**WHAT YOU SHOULD DO**
What you return should be the full listing, exactly as given.

**STORED DATA**
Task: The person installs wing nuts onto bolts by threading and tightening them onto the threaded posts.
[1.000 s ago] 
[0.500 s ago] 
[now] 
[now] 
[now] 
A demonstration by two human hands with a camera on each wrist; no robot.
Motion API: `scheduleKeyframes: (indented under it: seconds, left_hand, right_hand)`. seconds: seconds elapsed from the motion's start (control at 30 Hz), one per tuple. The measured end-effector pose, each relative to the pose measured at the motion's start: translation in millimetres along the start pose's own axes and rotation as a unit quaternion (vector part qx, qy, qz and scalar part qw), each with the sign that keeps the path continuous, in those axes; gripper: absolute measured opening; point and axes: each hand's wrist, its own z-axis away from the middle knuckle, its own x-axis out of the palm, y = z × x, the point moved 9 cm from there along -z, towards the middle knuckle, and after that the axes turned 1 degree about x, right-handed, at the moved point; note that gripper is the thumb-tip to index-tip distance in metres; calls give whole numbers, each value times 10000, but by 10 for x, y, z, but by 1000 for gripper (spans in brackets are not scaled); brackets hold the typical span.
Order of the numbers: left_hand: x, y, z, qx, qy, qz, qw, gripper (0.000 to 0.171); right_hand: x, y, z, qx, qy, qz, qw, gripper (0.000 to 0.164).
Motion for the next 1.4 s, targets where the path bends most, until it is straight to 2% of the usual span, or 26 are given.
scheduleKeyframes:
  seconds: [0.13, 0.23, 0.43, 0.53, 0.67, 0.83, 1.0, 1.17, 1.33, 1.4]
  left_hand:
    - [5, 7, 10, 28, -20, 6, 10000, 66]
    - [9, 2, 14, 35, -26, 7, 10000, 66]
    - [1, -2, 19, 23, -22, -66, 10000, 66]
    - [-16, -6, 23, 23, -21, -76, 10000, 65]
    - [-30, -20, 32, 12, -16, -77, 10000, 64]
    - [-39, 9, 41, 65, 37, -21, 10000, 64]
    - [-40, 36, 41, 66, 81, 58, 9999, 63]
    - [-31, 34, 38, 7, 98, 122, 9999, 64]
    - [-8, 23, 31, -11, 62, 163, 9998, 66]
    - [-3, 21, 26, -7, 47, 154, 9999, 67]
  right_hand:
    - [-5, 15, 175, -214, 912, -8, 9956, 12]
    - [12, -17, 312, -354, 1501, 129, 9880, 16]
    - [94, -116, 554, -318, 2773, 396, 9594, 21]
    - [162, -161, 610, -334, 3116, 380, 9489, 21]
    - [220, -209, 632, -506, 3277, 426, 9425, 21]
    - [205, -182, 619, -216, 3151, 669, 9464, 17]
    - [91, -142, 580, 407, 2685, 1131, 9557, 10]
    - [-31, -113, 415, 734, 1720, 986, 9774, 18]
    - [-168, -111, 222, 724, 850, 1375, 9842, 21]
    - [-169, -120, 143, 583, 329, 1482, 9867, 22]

**ANSWER TO THIS TASK**
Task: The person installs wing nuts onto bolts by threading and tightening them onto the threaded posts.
[1.000 s ago] 
[0.500 s ago] 
[now] 
[now] 
[now] 
A demonstration by two human hands with a camera on each wrist; no robot.
Motion API: `scheduleKeyframes: (indented under it: seconds, left_hand, right_hand)`. seconds: seconds elapsed from the motion's start (control at 30 Hz), one per tuple. The measured end-effector pose, each relative to the pose measured at the motion's start: translation in millimetres along the start pose's own axes and rotation as a unit quaternion (vector part qx, qy, qz and scalar part qw), each with the sign that keeps the path continuous, in those axes; gripper: absolute measured opening; point and axes: each hand's wrist, its own z-axis away from the middle knuckle, its own x-axis out of the palm, y = z × x, the point moved 9 cm from there along -z, towards the middle knuckle, and after that the axes turned 1 degree about x, right-handed, at the moved point; note that gripper is the thumb-tip to index-tip distance in metres; calls give whole numbers, each value times 10000, but by 10 for x, y, z, but by 1000 for gripper (spans in brackets are not scaled); brackets hold the typical span.
Order of the numbers: left_hand: x, y, z, qx, qy, qz, qw, gripper (0.000 to 0.171); right_hand: x, y, z, qx, qy, qz, qw, gripper (0.000 to 0.164).
Motion for the next 1.4 s, targets where the path bends most, until it is straight to 2% of the usual span, or 26 are given.
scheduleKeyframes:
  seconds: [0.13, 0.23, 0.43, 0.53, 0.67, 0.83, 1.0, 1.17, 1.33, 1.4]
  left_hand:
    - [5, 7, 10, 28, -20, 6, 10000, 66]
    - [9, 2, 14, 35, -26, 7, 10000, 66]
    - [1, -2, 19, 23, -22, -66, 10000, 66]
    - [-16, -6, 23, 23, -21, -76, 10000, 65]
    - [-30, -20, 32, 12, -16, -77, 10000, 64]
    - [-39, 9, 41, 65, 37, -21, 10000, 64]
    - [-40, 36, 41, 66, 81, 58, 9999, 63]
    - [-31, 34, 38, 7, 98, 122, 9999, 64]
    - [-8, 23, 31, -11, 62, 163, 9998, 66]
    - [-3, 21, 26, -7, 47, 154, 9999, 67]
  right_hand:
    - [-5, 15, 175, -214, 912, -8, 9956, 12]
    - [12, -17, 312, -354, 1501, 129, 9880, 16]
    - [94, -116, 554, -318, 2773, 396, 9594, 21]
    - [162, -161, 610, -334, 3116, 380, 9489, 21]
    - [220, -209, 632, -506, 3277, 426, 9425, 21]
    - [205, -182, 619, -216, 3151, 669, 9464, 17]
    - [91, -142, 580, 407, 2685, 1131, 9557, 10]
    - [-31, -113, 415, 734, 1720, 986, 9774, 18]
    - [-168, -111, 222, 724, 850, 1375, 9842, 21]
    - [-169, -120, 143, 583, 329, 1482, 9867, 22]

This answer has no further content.